> **YOUR INSTRUCTIONS**
Look below for the line containing "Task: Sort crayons"; from there through the line containing "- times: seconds", both lines included, please set down each line exactly and nothing else.

::::::::::

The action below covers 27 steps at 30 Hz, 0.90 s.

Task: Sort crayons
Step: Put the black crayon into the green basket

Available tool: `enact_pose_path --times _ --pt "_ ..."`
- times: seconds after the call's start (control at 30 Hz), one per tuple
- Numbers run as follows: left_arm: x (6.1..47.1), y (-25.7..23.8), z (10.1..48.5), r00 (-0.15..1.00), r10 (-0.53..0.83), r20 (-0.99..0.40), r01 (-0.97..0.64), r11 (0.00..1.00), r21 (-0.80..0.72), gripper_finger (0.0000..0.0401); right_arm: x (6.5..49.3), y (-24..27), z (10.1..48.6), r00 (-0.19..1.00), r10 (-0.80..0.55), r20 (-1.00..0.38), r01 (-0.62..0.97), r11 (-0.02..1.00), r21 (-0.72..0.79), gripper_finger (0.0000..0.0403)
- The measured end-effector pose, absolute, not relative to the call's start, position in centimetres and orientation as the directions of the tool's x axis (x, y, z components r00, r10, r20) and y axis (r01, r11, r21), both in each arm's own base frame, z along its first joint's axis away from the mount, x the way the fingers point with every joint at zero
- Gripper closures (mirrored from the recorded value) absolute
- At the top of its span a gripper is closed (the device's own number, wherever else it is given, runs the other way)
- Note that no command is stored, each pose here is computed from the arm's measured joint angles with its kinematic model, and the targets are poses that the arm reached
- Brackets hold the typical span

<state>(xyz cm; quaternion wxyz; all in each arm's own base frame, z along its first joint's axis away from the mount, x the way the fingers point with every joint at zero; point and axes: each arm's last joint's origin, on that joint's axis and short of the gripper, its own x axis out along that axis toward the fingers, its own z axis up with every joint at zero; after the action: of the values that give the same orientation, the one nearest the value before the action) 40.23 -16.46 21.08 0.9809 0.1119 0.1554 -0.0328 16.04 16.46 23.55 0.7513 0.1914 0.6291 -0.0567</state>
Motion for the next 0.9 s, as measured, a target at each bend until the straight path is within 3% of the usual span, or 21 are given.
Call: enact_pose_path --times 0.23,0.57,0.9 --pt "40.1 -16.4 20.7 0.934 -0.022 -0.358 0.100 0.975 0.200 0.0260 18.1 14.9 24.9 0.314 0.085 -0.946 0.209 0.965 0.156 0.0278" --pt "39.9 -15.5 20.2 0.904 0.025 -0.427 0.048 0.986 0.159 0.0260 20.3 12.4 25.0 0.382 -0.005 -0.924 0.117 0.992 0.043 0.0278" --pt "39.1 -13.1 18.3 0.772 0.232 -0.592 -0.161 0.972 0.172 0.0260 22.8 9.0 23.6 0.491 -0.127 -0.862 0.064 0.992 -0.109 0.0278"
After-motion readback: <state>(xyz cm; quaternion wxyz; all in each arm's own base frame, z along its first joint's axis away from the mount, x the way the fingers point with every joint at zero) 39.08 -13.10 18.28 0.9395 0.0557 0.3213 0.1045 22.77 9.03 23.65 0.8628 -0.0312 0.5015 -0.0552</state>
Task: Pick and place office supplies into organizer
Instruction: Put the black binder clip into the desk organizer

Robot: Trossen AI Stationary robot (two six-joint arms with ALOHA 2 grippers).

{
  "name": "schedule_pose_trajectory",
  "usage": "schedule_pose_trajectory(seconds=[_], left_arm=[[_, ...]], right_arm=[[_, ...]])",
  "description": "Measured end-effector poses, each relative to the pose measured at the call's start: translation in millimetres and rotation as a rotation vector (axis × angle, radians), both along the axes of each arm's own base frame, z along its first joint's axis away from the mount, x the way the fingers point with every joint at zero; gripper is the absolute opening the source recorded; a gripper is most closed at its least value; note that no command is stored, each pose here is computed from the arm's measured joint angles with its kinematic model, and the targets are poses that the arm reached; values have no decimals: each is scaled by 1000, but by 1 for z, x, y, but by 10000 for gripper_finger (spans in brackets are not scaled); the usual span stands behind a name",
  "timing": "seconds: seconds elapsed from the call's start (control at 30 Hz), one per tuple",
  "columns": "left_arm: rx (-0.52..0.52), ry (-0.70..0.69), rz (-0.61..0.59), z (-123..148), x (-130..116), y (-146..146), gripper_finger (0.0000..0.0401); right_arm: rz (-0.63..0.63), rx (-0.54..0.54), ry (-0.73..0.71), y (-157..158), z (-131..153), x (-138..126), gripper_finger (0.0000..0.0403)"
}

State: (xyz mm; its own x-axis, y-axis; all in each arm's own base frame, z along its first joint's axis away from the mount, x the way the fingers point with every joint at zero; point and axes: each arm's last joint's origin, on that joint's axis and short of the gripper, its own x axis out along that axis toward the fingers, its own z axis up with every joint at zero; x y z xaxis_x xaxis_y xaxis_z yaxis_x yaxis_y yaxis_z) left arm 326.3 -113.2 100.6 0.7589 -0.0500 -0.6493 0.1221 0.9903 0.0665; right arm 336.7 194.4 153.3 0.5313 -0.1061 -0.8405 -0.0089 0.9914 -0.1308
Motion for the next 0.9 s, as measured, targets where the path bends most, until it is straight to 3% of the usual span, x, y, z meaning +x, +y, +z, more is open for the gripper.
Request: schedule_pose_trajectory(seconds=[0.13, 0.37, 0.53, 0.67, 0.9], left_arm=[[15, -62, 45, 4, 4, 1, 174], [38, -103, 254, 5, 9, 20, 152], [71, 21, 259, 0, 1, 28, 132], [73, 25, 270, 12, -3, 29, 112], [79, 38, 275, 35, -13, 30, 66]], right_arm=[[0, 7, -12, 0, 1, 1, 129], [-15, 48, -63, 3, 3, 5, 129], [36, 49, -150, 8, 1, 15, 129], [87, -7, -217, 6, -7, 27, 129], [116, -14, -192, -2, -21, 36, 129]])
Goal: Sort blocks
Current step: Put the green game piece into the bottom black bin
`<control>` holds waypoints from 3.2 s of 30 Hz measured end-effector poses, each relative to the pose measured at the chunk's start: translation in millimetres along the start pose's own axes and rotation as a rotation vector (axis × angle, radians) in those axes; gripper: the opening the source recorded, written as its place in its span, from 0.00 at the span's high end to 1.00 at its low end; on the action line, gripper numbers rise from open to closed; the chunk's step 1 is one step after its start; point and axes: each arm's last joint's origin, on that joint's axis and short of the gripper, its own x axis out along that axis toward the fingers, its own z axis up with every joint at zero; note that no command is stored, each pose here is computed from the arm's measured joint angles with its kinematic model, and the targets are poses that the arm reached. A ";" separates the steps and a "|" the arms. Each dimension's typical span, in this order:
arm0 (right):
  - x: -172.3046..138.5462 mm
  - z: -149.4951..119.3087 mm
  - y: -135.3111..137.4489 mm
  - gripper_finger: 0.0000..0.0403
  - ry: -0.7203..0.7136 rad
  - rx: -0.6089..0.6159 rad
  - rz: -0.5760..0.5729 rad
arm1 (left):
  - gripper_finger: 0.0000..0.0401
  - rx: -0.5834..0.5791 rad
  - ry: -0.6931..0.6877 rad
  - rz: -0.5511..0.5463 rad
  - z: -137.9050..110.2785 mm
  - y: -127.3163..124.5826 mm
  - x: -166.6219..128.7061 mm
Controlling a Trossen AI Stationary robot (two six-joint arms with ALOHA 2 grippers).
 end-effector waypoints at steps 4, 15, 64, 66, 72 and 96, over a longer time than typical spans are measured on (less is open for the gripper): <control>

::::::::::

> **WRITTEN SOLUTION**
Task: Sort crayons
Step: Put the black crayon into the green basket

Available tool: `enact_pose_path --times _ --pt "_ ..."`
- times: seconds after the call's start (control at 30 Hz), one per tuple

What was requested is fully covered by this answer.